§ Assigned task
Answer with a bare number: the count of lines in the data below that contain the word "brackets".

═══ Supplied information ═══

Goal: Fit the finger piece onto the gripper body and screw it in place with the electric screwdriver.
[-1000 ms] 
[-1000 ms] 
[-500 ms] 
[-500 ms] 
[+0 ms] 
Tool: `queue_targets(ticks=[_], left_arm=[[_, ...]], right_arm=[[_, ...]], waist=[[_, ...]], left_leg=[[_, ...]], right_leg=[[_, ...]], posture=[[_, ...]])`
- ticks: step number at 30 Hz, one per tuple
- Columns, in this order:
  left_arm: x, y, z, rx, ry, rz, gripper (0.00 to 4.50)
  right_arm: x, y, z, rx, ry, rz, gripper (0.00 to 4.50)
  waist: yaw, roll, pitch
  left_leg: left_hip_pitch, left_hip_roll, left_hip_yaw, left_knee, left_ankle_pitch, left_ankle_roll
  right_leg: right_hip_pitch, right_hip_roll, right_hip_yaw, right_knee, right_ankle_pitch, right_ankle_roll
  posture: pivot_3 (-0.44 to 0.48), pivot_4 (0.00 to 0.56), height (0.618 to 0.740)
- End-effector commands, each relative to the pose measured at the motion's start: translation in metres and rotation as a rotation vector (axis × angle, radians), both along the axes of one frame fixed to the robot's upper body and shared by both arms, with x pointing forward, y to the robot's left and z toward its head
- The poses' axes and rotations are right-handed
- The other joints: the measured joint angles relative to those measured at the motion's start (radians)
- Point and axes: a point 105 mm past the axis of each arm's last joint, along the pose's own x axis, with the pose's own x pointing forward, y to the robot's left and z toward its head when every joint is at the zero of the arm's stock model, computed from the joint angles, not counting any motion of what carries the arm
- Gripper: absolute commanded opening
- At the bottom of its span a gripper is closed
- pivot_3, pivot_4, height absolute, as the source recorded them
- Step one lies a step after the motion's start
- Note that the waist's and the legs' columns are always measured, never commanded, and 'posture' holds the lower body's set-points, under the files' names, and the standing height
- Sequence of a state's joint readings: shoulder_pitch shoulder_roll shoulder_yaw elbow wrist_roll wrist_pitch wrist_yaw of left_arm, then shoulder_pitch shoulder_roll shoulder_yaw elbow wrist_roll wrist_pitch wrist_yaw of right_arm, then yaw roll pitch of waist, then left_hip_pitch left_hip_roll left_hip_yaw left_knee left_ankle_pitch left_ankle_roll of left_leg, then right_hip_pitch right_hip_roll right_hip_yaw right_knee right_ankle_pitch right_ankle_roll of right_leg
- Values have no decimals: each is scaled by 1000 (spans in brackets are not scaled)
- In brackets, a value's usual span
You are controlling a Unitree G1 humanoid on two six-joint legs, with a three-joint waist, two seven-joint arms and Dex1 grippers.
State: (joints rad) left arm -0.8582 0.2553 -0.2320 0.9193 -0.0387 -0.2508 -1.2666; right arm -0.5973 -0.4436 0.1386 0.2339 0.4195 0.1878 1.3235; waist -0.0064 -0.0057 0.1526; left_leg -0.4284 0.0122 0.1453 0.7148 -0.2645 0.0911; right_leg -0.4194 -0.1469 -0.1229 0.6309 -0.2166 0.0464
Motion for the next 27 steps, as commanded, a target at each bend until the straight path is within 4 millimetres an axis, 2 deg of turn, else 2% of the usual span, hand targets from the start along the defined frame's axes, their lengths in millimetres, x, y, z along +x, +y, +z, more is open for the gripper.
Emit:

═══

§ Task answer
2